• _What you are asked to do_: For each line in the material below that holds "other", copy that line.
---------- Dataset section
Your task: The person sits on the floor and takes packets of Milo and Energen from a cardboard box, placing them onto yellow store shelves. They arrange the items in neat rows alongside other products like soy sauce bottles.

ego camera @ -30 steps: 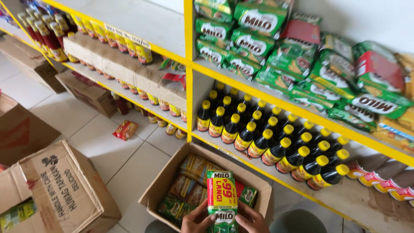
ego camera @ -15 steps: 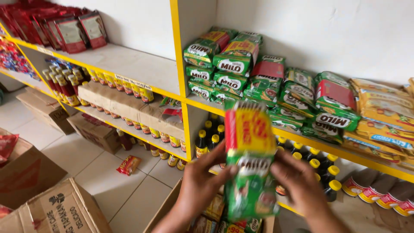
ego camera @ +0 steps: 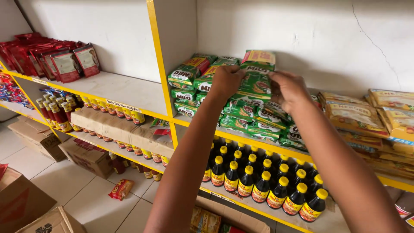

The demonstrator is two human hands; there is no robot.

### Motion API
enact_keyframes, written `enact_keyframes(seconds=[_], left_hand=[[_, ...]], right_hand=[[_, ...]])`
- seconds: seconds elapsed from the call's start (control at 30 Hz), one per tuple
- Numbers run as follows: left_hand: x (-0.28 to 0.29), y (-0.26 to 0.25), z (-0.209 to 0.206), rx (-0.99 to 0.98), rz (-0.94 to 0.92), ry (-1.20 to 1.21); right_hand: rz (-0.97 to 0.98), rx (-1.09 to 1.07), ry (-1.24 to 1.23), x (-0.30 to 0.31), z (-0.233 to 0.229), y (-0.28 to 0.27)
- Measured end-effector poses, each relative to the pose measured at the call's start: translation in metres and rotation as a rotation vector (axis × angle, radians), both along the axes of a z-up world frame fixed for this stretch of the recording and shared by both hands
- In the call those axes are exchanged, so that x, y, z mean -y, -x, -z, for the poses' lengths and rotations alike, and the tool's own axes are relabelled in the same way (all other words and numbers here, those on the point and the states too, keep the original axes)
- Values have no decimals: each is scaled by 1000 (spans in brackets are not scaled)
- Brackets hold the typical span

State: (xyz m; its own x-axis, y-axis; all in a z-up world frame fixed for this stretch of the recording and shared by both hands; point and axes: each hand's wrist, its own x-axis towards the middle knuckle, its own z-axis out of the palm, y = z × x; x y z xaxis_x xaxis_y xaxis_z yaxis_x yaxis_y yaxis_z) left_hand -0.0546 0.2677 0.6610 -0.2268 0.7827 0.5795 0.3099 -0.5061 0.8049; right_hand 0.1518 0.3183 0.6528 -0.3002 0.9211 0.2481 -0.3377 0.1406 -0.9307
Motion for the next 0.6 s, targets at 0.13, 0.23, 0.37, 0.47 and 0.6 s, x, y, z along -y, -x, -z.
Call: enact_keyframes(seconds=[0.13,0.23,0.37,0.47,0.6], left_hand=[[-66,13,41,-97,-92,10],[-88,20,60,-262,-128,-133],[-37,5,42,-400,-185,-198],[23,-8,21,-438,-217,-31],[87,-18,30,-516,-237,-72]], right_hand=[[98,192,3,-29,9,17],[158,301,-9,-32,10,23],[147,427,-95,-42,12,22],[202,574,-272,-21,2,24],[276,765,-318,-3,-13,16]])
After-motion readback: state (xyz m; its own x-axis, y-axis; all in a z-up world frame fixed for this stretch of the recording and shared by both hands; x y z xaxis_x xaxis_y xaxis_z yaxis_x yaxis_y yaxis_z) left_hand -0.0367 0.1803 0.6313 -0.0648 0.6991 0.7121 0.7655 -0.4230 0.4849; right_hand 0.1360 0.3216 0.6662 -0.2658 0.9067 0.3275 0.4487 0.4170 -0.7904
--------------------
• _Answer section_:
Your task: The person sits on the floor and takes packets of Milo and Energen from a cardboard box, placing them onto yellow store shelves. They arrange the items in neat rows alongside other products like soy sauce bottles.
- In the call those axes are exchanged, so that x, y, z mean -y, -x, -z, for the poses' lengths and rotations alike, and the tool's own axes are relabelled in the same way (all other words and numbers here, those on the point and the states too, keep the original axes)

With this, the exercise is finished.